La pequeña tienda
Me dijeron que ella lo arriesgó todo,
valientemente sacrificando los escasos ahorros de treinta años,
y allí estaba la pequeña tienda, sumisa y encogida,
la suma de todos sus sueños, esperanzas y temores.
Antes de que abriera las veía a ellas adentro,
la dama de pelo gris, la hija con su muleta,
tan afectuosas, tan felices, atesorando cada minuto como artistas,
por el tierno toque final.
¡El día de apertura! Estoy seguro que a su parecer
jamás había habido una tienda tan maravillosa como la de ellas,
con pirámides de frascos de mermeladas frotados hasta brillar,
latas de duraznos, peras y ciruelas tan vívidas,
y chocolate, y galletas en cajas verdes, y botellas de bombones surtidos y brillantes,
pero nada la mitad de radiante que sus rostros,
sus ojos de esperanza, excitación y deleite.
Yo ingresé: ¡cómo esperaban emocionarse con todos!,
¡qué torpemente pesaron mis caramelos ácidos!
Y entonces con todo el agradecimiento que una lengua podría pronunciar
me despidieron desde la más amable de las tiendas.
Estoy seguro que aquella noche nombraron a sus clientes,
hablaron de ellos en un discurso feliz, sin aliento,
y aunque estaban bastante cansadas y deterioradas,
antes de dormirse le enviaron al cielo una pequeña oración de agradecimiento por cada uno.
Y así observaba con interés redoblado aquella pequeña tienda,
gasté en ella todo lo que tenía, y cuando la veía vacía me preocupaba,
y cuando las veía ocupadas me ponía contento.
Y cuando me atrevía a preguntar cómo iban las cosas,
ellas me decían con una sonrisa fina y cortés:
“No mal… lento al comienzo… Una nunca sabe… Seguro levantará en un rato”.
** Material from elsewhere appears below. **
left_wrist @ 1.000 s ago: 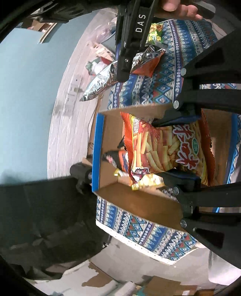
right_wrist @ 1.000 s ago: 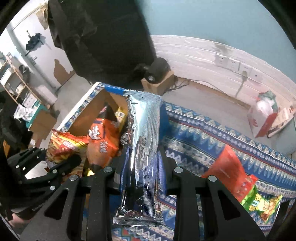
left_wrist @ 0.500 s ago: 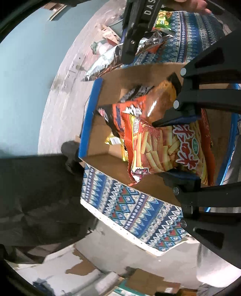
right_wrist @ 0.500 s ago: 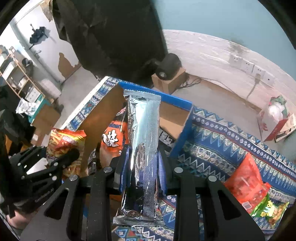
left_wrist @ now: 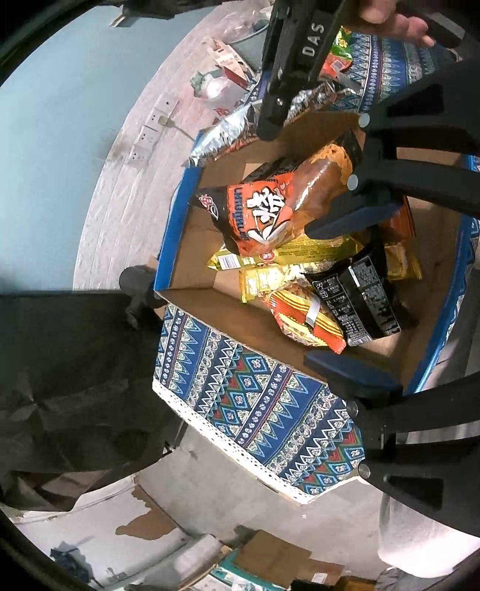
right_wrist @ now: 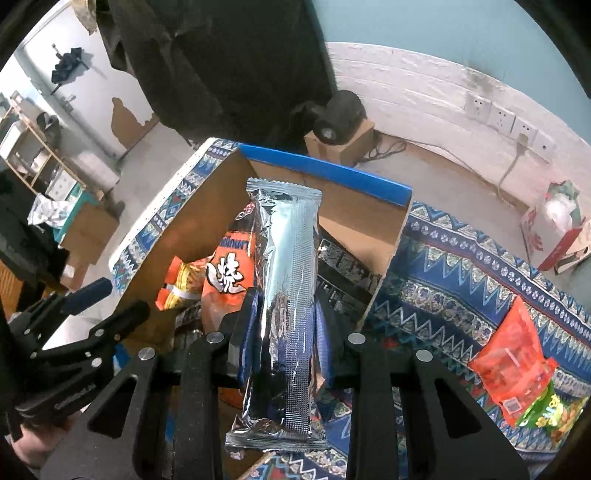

Con frecuencía las veía a través del clima invernal,
detrás de las persianas por una chispa de luz fantasmal,
estudiando sobre libros, sus rostros juntos,
el brazo de la muchacha coja rodeando el cuello de la madre.
Decoraban su vidriera no una sino veinte veces,
cada cambio más apretado, más desesperadamente atractivo,
¡compañeros!, me pregunto si detrás de aquella plenitud
las dos dueñas tenían suficiente para comer.
Ah, ¿quién se atrevería a cantar sobre el té y el café?
La tristeza de una partida muerta y sin vender,
la mezquina tragedia del caramelo derretido,
el sórdido pathos del pan de jengibre pasado.
¡Temas innobles! Y aún… ¡aquellos rostros demacrados! adentro de aquella pequeña tienda…
Oh, aquí digo que uno no necesita buscar temas trágicos en lugares encumbrados,
nos rodean cada día.
Y así vi su agonía, su lucha, sus ojos de temor, su desesperación, su desamor,
y allí está la pequeña tienda, oscura y arruinada,
y todo el mundo pasa y no le importa.
Dicen que ella buscó la piedad de su viejo empleador,
contenta de tomar la pitanza que él le daría.
¿La muchacha coja? Sí, ella está trabajando en la ciudad,
tose un montón, no le queda mucho de vida.